• [What the exercise asks]
Bring together copies of the lines in the data below that contain the word "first".

• [Record set]
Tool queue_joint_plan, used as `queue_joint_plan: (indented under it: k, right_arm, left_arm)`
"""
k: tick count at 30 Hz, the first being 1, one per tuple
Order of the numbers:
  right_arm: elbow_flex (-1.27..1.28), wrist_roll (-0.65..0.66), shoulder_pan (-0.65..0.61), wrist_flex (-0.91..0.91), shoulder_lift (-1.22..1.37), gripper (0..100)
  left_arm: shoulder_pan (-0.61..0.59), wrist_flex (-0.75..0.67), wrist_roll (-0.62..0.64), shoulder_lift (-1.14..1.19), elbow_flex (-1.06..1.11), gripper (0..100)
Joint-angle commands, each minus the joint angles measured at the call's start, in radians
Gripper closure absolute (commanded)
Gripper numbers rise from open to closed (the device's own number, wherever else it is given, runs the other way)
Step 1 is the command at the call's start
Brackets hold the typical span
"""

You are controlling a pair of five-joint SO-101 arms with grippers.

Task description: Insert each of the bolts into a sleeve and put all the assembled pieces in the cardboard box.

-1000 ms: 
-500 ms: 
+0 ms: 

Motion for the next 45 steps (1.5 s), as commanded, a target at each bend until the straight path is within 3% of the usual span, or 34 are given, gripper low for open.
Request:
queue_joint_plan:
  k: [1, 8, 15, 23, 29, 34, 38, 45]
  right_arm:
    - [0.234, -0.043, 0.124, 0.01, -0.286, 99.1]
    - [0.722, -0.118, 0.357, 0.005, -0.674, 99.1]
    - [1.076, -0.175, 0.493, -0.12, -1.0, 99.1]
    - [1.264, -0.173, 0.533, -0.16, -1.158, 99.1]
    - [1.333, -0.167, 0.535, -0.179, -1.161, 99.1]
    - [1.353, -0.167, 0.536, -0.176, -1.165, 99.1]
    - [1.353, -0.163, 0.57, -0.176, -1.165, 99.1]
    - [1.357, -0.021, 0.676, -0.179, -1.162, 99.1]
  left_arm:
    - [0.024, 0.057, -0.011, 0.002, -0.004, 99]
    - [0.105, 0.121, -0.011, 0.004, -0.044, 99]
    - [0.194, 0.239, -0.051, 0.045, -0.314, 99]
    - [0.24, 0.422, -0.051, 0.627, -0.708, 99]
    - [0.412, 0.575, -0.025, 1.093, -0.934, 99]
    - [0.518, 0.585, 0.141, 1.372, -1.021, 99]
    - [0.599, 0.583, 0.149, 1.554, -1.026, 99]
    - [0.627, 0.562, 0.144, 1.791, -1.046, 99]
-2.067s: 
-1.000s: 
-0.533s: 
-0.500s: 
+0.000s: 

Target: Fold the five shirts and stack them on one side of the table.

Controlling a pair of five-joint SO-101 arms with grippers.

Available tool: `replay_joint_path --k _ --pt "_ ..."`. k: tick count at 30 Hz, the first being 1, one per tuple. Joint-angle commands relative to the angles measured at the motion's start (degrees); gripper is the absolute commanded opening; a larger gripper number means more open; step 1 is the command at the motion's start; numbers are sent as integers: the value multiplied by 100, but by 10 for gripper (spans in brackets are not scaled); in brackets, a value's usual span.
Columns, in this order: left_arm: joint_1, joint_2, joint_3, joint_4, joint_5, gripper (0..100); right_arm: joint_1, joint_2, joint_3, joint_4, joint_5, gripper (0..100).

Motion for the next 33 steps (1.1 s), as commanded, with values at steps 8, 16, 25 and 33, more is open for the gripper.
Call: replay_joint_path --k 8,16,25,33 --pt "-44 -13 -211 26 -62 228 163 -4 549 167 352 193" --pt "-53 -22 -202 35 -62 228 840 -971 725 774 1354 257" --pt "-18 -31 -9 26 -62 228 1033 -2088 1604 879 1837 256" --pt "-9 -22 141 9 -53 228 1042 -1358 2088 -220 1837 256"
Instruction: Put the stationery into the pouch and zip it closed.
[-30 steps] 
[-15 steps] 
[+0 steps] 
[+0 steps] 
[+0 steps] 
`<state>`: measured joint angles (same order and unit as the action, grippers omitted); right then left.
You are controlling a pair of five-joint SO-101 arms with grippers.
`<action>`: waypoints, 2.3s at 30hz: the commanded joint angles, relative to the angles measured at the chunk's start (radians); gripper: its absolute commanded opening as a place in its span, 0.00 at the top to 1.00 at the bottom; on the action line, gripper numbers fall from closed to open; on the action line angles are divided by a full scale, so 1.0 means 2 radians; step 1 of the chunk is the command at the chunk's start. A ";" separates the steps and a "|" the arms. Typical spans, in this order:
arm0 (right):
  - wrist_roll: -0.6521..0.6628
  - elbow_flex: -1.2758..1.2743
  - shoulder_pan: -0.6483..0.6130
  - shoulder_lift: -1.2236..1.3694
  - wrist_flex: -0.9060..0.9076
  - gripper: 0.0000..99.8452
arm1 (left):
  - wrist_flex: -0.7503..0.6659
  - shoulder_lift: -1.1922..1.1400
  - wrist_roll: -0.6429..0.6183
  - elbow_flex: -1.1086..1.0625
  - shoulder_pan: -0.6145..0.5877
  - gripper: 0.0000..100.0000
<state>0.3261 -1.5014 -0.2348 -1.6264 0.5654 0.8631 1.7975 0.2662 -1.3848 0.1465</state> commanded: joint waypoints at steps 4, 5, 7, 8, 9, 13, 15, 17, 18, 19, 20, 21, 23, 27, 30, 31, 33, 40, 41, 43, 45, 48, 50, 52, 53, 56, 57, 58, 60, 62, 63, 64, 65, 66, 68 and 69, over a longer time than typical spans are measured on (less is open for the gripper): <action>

• [Answer for the task]
k: tick count at 30 Hz, the first being 1, one per tuple
Available tool: `replay_joint_path --k _ --pt "_ ..."`. k: tick count at 30 Hz, the first being 1, one per tuple. Joint-angle commands relative to the angles measured at the motion's start (degrees); gripper is the absolute commanded opening; a larger gripper number means more open; step 1 is the command at the motion's start; numbers are sent as integers: the value multiplied by 100, but by 10 for gripper (spans in brackets are not scaled); in brackets, a value's usual span.

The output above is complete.